Apple’s Siri team has published a new Machine Learning Journal entry that details some of the process behind making voice-activated ‘Hey Siri’ work with just our voice. Apple previously documented part of the process behind pulling off voice-activated Siri in general last fall, and the first Machine Learning Journal entry of this year focuses on the challenge of speaker recognition.

As referenced in the previous entry, Apple says the phrase ‘Hey Siri’ was chosen in part because a number of users were already using it naturally when activating Siri with a hardware button.

The new entry describes three challenges with activating Siri by voice: the main user saying a similar phrase to Hey Siri, another user saying Hey Siri, or another user saying a similar phrase to Hey Siri.
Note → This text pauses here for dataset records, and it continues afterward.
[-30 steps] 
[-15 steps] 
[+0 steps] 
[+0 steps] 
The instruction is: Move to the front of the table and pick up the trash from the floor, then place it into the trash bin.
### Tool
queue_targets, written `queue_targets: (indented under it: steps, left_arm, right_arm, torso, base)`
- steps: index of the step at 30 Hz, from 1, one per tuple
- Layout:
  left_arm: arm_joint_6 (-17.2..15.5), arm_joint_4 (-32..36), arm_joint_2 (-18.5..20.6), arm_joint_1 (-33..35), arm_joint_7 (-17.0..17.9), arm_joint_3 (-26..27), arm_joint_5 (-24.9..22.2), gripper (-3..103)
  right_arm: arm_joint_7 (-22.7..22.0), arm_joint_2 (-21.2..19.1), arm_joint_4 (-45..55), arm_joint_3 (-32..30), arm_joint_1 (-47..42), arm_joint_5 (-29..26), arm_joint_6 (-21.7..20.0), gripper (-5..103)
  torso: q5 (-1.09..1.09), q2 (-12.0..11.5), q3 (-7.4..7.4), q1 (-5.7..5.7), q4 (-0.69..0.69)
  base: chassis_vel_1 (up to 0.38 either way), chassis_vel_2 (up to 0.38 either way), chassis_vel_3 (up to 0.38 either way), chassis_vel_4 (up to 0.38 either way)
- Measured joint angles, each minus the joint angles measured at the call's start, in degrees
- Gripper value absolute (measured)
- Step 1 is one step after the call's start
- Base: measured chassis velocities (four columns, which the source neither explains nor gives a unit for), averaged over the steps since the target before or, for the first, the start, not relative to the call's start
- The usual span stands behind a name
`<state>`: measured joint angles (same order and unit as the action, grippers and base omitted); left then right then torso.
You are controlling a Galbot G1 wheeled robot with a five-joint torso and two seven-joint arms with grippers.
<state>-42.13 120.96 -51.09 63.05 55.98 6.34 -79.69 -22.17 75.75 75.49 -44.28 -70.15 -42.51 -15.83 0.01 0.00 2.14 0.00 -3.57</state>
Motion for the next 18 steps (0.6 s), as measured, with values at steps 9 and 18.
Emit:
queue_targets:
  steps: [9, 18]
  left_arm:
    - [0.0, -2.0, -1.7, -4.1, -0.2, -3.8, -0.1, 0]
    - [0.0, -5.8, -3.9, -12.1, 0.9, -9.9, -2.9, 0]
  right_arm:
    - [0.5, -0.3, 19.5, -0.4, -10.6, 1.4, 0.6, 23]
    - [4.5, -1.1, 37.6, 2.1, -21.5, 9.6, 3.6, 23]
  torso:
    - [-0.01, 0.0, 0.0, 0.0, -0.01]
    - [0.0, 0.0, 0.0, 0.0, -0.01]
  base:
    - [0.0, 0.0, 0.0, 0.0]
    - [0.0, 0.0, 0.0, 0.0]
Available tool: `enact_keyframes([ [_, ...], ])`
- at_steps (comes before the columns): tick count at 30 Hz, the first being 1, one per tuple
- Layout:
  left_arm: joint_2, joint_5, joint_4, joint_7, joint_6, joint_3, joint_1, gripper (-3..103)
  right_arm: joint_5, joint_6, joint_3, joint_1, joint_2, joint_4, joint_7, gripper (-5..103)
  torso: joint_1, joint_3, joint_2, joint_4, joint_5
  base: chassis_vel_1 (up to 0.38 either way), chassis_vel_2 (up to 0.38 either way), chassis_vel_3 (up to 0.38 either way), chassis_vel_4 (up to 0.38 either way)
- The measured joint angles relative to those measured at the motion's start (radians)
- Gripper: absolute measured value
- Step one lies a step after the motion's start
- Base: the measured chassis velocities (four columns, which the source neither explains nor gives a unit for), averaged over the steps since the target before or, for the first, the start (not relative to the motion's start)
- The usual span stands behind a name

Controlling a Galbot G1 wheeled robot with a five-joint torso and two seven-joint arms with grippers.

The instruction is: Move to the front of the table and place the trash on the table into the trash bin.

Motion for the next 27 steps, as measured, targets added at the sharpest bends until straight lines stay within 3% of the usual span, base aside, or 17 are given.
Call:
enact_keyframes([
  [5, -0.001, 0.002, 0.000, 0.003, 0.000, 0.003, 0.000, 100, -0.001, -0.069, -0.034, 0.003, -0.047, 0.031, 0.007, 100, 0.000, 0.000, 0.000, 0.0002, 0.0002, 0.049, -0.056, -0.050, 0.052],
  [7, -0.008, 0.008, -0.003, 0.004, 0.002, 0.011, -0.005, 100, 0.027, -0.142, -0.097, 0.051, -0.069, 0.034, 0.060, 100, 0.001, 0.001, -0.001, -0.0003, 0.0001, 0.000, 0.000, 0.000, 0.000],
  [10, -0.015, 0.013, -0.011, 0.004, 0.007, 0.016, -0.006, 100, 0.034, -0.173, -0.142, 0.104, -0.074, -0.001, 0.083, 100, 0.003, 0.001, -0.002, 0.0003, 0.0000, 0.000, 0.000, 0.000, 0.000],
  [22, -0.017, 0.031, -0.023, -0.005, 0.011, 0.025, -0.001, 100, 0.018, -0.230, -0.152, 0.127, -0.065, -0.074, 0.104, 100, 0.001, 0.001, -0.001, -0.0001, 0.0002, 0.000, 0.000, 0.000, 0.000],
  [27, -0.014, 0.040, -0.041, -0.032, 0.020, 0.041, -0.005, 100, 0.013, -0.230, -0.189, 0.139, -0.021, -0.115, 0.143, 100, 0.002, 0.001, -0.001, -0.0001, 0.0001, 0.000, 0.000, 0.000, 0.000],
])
By limiting activation to the main user’s voice, the design ideally prevents two out of those three issues. The entry touches on the surface of how Apple approaches that problem:

As with each Machine Learning Journal entry, the piece then takes a relatively detailed look at Apple’s implementation before touching on the unsolved problems with the feature: using Hey Siri in a noisy environment or large room.

Voice-activated Siri started with the iPhone 6 as the piece notes, although the original version only worked when the device was charging. Today Hey Siri works on new iPhones, iPads, and Apple Watches without charging, and it’s the primary controller for HomePod. In the future, the same Hey Siri feature may be how we interact with AirPods as well.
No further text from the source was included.